Джулиана вошла в нежно-голубую комнату со всплеском негодовании. Она не позволит этой женщине говорить лишнее. Тётя заслуживает уважения, ибо старше, она находится на хороших позициях и приходится её отцу сестрой, но это не даёт ей права…

— Джулиана, не сутулься.

— Да, тётя, — Джулиана ответила так сладко, как могла. Семейные узы не давали права тёте Филисе умалять её мораль, оскорблять её образование, орга…

— Джулиана, поправь платье.

— Да, тётя, — Джулиана провела руками по отлично отлаженному лифу. Она просто не могла позволить тёте запугать её. Джулиана подняла подбородок и повернулась лицом к врагу.

Тётя Филиса была красивой женщиной. Она была маленького роста, но её худоба соответствовала этому. Густые волосы медового цвета, несколько седых прядей, которые свет видел слишком редко, всегда спокойный, но сильный голос, со злобой, которую не чувствовали джентльмены, но ощущали все женщины.

Джулиана медленно, с преувеличенной грацией опустилась на ближайшую парчовую кушетку. Тёте не нравилось, что люди возвышались над нею, даже когда дело было в дюйме, как с Джулианой.

— Ты, вероятно, слышала одной тебе понятный голос из тени, Джулиана, ибо я уверена в том, что он предложил тебе сесть сейчас — верх неуважения.

— Прости, тётя.
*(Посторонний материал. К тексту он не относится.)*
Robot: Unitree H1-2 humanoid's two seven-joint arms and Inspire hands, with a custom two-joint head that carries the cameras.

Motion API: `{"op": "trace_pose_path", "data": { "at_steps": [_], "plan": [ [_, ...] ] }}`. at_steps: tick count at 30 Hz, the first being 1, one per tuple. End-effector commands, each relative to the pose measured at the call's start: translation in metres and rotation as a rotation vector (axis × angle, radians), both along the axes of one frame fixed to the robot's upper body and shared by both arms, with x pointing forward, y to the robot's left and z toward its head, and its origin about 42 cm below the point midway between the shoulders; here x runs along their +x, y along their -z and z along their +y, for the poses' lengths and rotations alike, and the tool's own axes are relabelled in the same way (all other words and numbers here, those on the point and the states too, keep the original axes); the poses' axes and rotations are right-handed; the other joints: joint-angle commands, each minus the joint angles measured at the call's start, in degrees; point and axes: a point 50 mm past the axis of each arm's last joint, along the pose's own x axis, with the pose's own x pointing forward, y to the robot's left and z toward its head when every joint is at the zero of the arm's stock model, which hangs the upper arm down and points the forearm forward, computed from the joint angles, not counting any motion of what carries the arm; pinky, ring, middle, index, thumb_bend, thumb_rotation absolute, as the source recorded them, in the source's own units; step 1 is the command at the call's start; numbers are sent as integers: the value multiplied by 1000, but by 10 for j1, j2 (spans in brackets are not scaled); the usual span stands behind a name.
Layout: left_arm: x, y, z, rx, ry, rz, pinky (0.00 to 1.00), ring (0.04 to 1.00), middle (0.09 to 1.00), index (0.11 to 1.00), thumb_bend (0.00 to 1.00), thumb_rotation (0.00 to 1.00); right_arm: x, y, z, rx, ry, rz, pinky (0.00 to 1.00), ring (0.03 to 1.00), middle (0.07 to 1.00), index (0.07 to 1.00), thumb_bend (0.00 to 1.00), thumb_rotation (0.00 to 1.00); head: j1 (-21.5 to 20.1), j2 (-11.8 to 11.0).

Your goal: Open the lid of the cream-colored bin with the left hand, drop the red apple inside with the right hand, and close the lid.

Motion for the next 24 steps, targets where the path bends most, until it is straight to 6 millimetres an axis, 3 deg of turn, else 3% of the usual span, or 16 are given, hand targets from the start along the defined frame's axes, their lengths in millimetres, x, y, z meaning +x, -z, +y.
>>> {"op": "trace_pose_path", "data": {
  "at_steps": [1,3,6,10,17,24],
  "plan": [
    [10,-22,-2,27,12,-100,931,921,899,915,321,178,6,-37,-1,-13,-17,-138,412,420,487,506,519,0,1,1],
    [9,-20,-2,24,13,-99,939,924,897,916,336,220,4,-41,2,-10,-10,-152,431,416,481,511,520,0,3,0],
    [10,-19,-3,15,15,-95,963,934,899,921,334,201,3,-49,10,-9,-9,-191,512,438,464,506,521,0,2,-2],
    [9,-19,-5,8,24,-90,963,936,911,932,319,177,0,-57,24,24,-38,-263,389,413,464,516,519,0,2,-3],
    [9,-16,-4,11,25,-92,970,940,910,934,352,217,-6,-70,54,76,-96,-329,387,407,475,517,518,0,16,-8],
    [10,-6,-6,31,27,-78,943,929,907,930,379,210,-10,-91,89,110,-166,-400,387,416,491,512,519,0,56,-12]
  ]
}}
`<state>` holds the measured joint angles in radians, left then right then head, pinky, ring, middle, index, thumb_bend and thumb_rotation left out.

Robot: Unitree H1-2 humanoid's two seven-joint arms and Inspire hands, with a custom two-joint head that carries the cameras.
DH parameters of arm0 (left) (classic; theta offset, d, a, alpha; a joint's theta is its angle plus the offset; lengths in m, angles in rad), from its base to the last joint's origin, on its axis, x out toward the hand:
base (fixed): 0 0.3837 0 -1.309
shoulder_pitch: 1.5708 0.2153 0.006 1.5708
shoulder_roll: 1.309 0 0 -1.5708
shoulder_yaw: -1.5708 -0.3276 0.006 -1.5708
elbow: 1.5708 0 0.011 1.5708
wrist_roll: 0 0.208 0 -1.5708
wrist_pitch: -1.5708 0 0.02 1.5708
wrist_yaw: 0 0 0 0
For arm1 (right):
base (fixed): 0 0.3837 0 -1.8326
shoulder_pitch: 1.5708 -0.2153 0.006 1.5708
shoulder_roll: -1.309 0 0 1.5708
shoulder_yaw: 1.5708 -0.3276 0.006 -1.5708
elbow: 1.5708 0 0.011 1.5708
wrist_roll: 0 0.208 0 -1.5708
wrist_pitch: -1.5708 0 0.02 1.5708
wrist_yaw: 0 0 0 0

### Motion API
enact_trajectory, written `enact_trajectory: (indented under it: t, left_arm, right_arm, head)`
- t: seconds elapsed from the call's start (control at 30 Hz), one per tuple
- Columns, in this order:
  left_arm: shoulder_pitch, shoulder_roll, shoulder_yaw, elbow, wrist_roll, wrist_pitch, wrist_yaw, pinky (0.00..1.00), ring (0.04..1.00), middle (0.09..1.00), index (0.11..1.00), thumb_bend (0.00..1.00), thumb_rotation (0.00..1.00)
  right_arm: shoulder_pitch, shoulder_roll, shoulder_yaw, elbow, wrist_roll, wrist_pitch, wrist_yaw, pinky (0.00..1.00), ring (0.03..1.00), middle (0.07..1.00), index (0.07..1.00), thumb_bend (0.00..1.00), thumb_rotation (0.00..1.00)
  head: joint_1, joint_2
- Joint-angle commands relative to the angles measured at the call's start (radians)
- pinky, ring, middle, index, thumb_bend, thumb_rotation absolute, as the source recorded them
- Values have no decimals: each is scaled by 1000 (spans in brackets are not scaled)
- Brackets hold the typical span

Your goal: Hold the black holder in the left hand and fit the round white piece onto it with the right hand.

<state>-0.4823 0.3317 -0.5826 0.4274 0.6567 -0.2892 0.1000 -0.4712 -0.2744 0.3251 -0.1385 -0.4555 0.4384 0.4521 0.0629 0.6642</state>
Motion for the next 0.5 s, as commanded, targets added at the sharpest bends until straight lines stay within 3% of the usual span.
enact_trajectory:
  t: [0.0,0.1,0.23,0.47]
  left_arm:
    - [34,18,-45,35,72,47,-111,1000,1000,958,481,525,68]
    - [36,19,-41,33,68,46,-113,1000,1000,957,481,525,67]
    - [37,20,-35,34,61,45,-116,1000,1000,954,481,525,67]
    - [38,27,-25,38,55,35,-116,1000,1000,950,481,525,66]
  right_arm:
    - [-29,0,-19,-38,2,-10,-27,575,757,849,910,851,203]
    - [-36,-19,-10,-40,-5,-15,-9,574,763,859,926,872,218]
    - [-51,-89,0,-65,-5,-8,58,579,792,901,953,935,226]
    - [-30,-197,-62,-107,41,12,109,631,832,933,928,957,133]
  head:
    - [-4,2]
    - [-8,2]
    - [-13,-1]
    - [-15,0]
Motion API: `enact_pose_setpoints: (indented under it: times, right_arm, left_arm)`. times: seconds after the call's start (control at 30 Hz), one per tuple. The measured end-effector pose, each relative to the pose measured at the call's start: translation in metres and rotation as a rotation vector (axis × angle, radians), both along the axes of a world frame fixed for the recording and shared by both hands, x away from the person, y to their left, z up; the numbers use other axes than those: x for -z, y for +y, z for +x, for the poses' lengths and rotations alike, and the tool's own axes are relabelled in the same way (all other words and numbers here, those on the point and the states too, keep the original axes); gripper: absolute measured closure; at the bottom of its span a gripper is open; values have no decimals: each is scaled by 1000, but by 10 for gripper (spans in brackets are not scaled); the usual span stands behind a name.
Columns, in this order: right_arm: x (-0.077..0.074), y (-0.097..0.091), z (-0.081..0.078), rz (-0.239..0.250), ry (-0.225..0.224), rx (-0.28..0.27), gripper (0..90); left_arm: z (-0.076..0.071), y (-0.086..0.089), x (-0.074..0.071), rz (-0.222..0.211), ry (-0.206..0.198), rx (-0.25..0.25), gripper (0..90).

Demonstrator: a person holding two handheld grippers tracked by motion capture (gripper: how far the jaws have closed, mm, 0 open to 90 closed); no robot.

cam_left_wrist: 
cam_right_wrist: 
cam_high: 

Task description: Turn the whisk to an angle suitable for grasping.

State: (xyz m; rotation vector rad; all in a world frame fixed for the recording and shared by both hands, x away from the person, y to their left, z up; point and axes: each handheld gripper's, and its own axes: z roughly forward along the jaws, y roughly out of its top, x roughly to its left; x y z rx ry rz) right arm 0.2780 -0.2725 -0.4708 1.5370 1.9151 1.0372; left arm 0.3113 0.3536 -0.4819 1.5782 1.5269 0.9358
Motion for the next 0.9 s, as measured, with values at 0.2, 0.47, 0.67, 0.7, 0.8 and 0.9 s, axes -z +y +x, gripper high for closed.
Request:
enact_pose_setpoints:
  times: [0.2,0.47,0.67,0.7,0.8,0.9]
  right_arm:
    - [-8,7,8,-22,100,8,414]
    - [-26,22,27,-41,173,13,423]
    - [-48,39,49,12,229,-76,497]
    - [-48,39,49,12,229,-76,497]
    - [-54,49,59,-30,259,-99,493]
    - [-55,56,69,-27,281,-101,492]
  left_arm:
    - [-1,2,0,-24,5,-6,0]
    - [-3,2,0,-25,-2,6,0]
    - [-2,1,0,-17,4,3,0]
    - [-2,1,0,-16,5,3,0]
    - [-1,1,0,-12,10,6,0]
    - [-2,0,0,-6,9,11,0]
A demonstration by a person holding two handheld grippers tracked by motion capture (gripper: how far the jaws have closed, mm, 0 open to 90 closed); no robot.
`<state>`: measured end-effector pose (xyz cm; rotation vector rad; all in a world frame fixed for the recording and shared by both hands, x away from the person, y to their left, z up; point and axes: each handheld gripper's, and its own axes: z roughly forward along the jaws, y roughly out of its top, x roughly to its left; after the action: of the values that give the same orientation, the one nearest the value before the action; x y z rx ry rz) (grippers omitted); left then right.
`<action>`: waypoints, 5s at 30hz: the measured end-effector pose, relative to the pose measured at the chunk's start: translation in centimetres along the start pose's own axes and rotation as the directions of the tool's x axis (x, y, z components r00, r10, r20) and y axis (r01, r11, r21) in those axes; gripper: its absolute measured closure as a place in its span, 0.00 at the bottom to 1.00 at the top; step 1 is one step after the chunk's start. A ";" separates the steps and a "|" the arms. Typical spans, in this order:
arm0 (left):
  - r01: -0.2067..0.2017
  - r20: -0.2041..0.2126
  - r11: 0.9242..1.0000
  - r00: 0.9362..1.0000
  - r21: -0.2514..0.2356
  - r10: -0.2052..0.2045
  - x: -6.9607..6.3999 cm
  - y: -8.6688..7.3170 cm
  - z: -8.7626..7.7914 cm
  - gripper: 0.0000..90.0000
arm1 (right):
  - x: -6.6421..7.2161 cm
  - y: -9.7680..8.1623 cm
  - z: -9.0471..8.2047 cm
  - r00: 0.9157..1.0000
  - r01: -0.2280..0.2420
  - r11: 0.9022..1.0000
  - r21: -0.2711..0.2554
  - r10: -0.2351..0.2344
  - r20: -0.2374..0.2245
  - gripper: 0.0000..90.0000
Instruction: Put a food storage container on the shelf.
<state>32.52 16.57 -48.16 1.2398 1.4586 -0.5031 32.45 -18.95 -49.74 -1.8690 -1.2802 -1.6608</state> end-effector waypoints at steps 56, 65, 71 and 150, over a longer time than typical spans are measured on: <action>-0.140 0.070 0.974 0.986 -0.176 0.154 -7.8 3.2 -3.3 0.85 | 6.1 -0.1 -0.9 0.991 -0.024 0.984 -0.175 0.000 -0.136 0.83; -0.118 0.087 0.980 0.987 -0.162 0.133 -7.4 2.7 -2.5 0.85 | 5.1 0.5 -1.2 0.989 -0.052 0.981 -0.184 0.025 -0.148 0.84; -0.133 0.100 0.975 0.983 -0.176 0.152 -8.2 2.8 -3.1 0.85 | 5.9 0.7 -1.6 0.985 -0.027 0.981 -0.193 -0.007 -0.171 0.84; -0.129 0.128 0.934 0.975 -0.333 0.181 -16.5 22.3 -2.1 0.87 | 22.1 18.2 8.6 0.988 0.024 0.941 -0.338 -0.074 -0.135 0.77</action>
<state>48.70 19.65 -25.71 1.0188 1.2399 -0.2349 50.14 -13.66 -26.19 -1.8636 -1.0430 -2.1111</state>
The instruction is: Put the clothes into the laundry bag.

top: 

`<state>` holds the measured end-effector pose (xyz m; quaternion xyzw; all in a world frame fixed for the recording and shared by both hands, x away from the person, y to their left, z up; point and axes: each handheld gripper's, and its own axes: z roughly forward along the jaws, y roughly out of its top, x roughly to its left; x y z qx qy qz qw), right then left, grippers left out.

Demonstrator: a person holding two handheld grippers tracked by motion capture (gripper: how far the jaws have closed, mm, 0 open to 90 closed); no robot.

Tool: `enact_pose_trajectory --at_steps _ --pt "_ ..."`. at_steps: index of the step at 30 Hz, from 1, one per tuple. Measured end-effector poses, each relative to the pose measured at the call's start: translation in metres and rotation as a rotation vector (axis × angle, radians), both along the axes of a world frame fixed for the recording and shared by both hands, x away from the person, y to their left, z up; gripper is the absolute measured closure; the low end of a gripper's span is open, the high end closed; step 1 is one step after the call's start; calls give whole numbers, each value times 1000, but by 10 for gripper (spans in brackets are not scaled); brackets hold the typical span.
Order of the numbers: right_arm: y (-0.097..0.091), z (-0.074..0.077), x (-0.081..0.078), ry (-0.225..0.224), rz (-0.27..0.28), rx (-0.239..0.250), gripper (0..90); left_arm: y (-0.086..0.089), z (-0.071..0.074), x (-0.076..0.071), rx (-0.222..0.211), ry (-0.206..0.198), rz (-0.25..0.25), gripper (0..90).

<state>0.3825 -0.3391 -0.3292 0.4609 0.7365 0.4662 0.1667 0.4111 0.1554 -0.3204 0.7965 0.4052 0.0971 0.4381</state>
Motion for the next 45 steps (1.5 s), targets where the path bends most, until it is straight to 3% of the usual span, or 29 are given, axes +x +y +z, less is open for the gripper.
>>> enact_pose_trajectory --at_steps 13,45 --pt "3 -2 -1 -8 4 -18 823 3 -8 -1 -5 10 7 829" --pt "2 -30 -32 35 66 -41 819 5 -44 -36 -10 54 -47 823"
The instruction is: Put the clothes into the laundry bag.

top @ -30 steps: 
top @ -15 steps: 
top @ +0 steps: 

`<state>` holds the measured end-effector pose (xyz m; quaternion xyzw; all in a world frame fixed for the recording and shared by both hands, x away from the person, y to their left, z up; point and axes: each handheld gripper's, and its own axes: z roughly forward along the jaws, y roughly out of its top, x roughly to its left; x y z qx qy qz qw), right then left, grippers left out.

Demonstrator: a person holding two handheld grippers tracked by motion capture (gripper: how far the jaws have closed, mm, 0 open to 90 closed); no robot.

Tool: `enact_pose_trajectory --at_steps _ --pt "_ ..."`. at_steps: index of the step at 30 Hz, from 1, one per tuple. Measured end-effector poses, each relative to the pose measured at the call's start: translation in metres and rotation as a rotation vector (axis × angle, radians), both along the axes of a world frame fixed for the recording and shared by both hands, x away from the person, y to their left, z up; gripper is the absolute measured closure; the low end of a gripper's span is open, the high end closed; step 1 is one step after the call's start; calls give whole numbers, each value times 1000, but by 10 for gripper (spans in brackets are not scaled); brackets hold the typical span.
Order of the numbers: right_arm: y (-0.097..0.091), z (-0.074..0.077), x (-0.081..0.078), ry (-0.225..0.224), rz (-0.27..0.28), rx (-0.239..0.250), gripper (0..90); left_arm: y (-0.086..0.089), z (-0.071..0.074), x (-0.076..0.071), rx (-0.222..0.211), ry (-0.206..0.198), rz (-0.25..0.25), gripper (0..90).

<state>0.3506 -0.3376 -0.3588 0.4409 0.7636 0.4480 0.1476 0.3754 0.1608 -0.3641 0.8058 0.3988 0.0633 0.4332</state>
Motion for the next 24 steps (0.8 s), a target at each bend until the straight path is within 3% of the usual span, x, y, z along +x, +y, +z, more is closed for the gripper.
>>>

Голос, что я слышала, ваш — вчера вы сказали, что вам трудно смотреть, — Джулиана мило улыбнулась. — Я не хотела причинять вам боль в шее, — после того, как она посмотрела в потолок, Джулиана посмотрела на женщину, пытаясь быть внимательной, и сжала челюсти.

Если бы это не было единственным способом попасть в Лондон с целью быть незамеченной, она бы изящно поднялась по лестнице, спокойно собрала бы вещи и покинула дом. Но, как бы это ни было, она должна была мириться с насмешками и ехидством, или вернуться домой никому не известной. Сейчас или никогда — ибо она слышала, что ещё один естествоиспытатель продвигал свои теории — исследования, позаимствованные у Телфорда.

— Джулиана, до меня дошли слухи, что ты гуляла одна. Снова. И это после того, как я заявила, что такое бессмысленное поведение является вульгарным и распространённым явлением… Ты должна воздержаться от прогулах за пределами парка, как сегодня. Ты не понимаешь, что делаешь? Гулять без сопровождения!